## Control Format Indicator (CFI) Channel

When transmitting data on the downlink in an OFDM communication system, it is important to specify how many OFDM symbols are used to transmit the control channels so the receiver knows where to find control information. In LTE, the Control Format Indicator (CFI) value defines the time span, in OFDM symbols, of the Physical Downlink Control Channel (PDCCH) transmission (the control region) for a particular downlink subframe. The CFI is transmitted using the Physical Control Format Indicator Channel (PCFICH).

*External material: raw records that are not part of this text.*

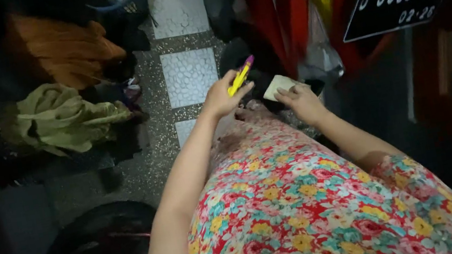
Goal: The person wipes the rear and front sections of a red motorcycle using a cloth and a spray bottle. They clean the license plate area, rear fender, handlebars, and dashboard, repeatedly spraying and wiping surfaces.
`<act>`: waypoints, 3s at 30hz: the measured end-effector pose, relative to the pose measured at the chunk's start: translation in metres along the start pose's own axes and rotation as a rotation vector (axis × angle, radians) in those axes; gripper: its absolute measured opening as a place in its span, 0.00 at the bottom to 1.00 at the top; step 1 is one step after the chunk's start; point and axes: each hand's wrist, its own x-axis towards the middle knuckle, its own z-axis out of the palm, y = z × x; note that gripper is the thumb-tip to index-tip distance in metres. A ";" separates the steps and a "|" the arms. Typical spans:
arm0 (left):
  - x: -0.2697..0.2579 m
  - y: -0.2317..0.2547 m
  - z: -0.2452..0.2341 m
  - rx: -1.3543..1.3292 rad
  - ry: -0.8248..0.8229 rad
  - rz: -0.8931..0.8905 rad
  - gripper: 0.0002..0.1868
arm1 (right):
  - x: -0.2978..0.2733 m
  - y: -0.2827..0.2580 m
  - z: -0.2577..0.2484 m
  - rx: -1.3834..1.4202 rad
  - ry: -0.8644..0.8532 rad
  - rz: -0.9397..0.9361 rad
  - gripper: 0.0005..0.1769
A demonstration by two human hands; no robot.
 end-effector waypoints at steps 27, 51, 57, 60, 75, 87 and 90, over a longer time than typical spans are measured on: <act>0.071 -0.040 0.008 -0.096 0.109 -0.154 0.25 | 0.224 0.073 -0.146 0.012 0.411 -0.065 0.24; 0.000 -0.069 0.024 -0.228 0.256 -0.250 0.33 | 0.253 0.080 -0.020 -0.876 -0.505 0.043 0.41; -0.010 -0.074 0.022 -0.356 0.376 -0.105 0.28 | 0.160 0.027 -0.004 -0.777 -0.894 -0.129 0.35; -0.013 -0.072 0.017 -0.321 0.352 -0.125 0.33 | 0.169 0.018 -0.014 -0.771 -1.015 -0.277 0.36; 0.027 -0.054 0.015 -0.345 0.414 -0.061 0.24 | 0.292 0.062 -0.052 -0.849 -0.576 0.251 0.32; 0.039 -0.037 -0.029 -0.286 0.260 0.043 0.22 | 0.151 -0.006 -0.039 -0.841 -0.990 -0.008 0.20; 0.035 -0.042 -0.051 -0.223 0.211 0.102 0.22 | 0.167 -0.012 -0.040 -0.870 -1.159 -0.010 0.22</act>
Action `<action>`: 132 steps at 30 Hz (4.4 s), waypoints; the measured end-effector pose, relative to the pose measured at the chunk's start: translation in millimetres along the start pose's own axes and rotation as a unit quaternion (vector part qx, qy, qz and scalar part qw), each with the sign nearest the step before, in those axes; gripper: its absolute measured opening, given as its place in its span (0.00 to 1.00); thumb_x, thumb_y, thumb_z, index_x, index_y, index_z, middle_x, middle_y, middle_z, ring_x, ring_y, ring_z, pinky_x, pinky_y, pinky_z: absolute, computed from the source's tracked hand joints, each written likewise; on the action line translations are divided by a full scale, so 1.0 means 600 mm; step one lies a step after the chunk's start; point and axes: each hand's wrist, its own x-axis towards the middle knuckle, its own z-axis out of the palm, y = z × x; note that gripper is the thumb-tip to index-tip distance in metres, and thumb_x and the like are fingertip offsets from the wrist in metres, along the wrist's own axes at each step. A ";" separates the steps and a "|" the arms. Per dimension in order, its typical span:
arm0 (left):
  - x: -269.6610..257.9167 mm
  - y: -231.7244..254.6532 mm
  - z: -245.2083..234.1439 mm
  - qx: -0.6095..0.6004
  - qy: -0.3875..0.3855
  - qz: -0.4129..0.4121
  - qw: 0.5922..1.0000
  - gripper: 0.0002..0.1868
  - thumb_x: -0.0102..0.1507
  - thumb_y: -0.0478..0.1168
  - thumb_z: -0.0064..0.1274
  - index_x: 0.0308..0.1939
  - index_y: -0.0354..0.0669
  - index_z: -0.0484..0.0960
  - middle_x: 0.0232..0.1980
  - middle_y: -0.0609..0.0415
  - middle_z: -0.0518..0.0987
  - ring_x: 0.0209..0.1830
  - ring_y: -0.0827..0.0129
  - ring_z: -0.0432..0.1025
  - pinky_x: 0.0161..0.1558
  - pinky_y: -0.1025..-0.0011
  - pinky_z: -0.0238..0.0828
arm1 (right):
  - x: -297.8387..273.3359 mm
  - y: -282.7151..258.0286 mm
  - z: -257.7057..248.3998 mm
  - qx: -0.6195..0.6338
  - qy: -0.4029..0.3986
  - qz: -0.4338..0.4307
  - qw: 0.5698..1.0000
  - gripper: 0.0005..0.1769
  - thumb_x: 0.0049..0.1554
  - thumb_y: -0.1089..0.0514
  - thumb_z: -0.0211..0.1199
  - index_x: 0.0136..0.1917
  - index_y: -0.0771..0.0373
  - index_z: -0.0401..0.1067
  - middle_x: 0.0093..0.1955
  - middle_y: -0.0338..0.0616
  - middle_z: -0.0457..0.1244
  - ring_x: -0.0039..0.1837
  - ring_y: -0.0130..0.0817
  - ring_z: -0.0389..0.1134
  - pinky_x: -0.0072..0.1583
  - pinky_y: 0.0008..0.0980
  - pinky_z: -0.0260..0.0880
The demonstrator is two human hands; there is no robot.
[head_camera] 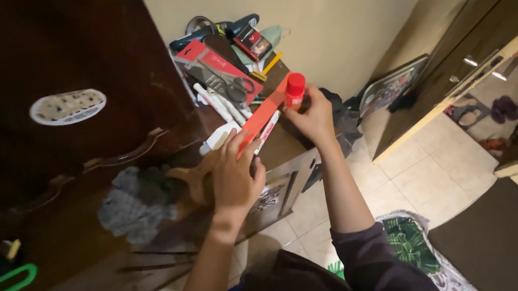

### Control Format Indicator Values

The CFI is limited to the value 1, 2, or 3. For bandwidths greater than ten resource blocks, the number of OFDM symbols used to contain the downlink control information is the same as the actual CFI value. Otherwise, the span of the downlink control information (DCI) is equal to CFI+1 symbols.

### PCFICH Resourcing

The PCFICH is mapped in terms of Resource Element Groups (REGs) and is always mapped onto the first OFDM symbol. The number of REGs allocated to the PCFICH transmission is fixed to 4 i.e. 16 Resource Elements (REs). A PCFICH is only transmitted when the number of OFDM symbols for PDCCH is greater than zero.

### CFI Channel Coding

The CFI value undergoes channel coding to form the PCFICH payload, as shown in the following figure.

Using the following table contains the CFI codeword for each CFI value. Using these codewords corresponds to a block encoding rate of 1/16, changing a two bit CFI value to a 32 bit codeword.

CFICFI codeword <b0, b1, ... , b31>
1<0,1,1,0,1,1,0,1,1,0,1,1,0,1,1,0,1,1,0,1,1,0,1,1,0,1,1,0,1,1,0,1>
2<1,0,1,1,0,1,1,0,1,1,0,1,1,0,1,1,0,1,1,0,1,1,0,1,1,0,1,1,0,1,1,0>
3<1,1,0,1,1,0,1,1,0,1,1,0,1,1,0,1,1,0,1,1,0,1,1,0,1,1,0,1,1,0,1,1>
4 (Reserved)<0,0,0,0,0,0,0,0,0,0,0,0,0,0,0,0,0,0,0,0,0,0,0,0,0,0,0,0,0,0,0,0>

### The PCFICH

The coded CFI is scrambled before undergoing QPSK modulation, layer mapping and precoding as shown in the following figure.

#### Scrambling

The 32-bit coded CFI block undergoes a bit-wise exclusive-or (XOR) operation with a cell-specific scrambling sequence. The scrambling sequence is a pseudo-random sequence created using a length-31 Gold sequence generator. At the start of each subframe, it is initialized using the slot number within the radio frame, ${n}_{s}$, and the cell ID, ${N}_{ID}^{cell}$.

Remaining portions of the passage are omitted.